* **WHAT YOU HAVE TO DO**
In the records below, find the line containing "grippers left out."; give it again exactly, along with every line that follows, and nothing else.

========

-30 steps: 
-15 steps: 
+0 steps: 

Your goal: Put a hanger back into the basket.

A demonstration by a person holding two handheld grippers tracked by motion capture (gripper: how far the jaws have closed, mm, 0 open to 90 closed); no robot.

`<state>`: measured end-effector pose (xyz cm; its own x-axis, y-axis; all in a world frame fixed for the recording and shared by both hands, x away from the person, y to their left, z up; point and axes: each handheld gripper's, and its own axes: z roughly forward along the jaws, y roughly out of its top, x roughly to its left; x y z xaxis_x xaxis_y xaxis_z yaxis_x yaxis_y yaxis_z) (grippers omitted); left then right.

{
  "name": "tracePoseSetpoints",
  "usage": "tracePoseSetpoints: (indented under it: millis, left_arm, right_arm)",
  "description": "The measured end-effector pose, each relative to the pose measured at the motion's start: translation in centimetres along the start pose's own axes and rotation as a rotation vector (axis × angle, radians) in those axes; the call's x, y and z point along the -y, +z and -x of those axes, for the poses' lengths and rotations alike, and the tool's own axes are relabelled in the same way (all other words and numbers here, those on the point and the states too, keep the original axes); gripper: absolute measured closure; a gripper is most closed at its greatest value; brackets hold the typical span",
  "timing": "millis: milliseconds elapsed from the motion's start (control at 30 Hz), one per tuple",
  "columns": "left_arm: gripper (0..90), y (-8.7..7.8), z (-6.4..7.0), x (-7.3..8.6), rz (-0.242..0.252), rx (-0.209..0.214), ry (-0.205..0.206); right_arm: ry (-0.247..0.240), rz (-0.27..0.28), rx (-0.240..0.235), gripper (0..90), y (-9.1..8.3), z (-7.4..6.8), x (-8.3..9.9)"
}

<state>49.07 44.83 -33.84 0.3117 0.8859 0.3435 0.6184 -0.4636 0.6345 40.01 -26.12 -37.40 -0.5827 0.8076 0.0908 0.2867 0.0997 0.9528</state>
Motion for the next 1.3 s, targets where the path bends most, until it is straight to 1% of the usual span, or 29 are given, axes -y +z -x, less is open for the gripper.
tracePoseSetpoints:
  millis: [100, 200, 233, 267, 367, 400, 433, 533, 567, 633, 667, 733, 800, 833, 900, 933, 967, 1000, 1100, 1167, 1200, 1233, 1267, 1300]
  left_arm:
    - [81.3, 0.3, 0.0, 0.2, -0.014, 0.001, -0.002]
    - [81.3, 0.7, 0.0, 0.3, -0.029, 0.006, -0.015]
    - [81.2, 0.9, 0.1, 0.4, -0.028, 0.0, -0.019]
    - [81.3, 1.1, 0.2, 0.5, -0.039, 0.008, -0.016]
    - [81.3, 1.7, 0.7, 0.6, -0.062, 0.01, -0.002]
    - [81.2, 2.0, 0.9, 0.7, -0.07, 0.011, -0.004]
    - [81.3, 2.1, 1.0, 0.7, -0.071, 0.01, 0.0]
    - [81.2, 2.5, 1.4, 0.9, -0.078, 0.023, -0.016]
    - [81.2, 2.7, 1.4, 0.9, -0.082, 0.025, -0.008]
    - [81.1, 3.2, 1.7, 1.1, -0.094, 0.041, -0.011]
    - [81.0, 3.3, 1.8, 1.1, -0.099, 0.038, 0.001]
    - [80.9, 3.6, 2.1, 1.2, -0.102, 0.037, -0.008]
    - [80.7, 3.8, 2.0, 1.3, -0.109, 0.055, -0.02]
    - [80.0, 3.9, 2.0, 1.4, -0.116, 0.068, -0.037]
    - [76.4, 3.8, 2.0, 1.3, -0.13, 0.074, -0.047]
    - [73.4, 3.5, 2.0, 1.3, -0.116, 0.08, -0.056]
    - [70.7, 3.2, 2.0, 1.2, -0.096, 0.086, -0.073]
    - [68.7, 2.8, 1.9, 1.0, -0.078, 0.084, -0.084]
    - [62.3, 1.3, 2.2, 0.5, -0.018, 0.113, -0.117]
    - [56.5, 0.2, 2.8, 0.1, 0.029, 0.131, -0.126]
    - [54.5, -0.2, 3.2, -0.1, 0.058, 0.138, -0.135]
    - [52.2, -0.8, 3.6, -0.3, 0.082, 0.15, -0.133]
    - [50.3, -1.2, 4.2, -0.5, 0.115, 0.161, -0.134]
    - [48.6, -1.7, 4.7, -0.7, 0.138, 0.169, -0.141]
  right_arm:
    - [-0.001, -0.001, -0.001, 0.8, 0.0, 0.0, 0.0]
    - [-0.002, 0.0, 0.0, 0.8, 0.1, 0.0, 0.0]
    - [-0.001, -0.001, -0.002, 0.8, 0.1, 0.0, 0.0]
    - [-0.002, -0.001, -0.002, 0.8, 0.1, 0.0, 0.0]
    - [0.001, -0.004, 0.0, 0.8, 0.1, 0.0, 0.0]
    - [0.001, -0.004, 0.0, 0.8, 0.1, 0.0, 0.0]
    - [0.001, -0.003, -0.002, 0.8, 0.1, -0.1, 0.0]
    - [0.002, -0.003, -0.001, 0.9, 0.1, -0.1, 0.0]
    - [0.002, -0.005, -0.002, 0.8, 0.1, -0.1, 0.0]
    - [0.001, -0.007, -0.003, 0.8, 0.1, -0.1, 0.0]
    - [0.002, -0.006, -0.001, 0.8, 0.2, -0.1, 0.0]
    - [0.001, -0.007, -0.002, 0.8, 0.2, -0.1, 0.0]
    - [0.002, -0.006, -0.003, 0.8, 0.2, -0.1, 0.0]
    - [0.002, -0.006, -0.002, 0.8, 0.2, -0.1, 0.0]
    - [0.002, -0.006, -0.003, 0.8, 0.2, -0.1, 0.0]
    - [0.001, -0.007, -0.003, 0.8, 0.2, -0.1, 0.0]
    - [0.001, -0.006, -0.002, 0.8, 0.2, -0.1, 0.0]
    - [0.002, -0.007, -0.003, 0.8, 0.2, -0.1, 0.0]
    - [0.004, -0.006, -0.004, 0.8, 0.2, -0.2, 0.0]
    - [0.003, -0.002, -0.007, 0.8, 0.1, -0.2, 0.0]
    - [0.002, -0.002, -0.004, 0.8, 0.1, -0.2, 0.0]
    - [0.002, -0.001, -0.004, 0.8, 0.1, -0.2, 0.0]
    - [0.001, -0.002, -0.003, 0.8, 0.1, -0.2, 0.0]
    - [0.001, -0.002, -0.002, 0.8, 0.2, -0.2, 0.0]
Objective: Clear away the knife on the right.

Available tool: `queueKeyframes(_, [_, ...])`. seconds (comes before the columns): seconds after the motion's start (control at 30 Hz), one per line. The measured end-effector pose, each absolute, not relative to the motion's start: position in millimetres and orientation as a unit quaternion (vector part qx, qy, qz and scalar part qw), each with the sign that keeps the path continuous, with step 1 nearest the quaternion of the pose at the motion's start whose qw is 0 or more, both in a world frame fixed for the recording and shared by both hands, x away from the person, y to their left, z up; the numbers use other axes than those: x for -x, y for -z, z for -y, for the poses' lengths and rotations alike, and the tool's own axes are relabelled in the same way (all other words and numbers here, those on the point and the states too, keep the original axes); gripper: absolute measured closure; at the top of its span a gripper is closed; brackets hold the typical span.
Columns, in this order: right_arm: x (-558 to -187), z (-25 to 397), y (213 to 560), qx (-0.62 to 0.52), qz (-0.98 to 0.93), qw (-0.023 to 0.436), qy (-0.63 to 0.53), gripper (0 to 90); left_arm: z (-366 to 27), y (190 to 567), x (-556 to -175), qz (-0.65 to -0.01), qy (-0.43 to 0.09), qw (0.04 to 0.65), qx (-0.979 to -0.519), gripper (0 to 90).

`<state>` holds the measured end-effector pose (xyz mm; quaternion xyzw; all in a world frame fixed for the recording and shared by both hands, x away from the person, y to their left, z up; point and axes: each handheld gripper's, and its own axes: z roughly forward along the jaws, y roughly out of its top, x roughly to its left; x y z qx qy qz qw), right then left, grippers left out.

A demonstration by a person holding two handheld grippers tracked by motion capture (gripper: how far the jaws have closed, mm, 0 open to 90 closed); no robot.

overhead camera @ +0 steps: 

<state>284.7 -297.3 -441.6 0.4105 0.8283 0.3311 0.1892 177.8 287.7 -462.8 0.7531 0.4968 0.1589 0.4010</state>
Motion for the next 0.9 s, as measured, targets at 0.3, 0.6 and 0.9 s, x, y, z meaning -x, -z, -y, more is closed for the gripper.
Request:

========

* **YOUR SOLUTION**
`<state>` holds the measured end-effector pose (xyz mm; quaternion xyzw; all in a world frame fixed for the recording and shared by both hands, x away from the person, y to their left, z up; point and axes: each handheld gripper's, and its own axes: z roughly forward along the jaws, y roughly out of its top, x roughly to its left; x y z qx qy qz qw), right then left, grippers left out.

A demonstration by a person holding two handheld grippers tracked by motion capture (gripper: how far the jaws have closed, mm, 0 open to 90 closed); no robot.

overhead camera @ +0 steps: 

<state>284.7 -297.3 -441.6 0.4105 0.8283 0.3311 0.1892 177.8 287.7 -462.8 0.7531 0.4968 0.1589 0.4010</state>
Motion for the next 0.9 s, as measured, targets at 0.3, 0.6 and 0.9 s, x, y, z meaning -x, -z, -y, more is closed for the gripper.
Request:

This exercise requires no further output.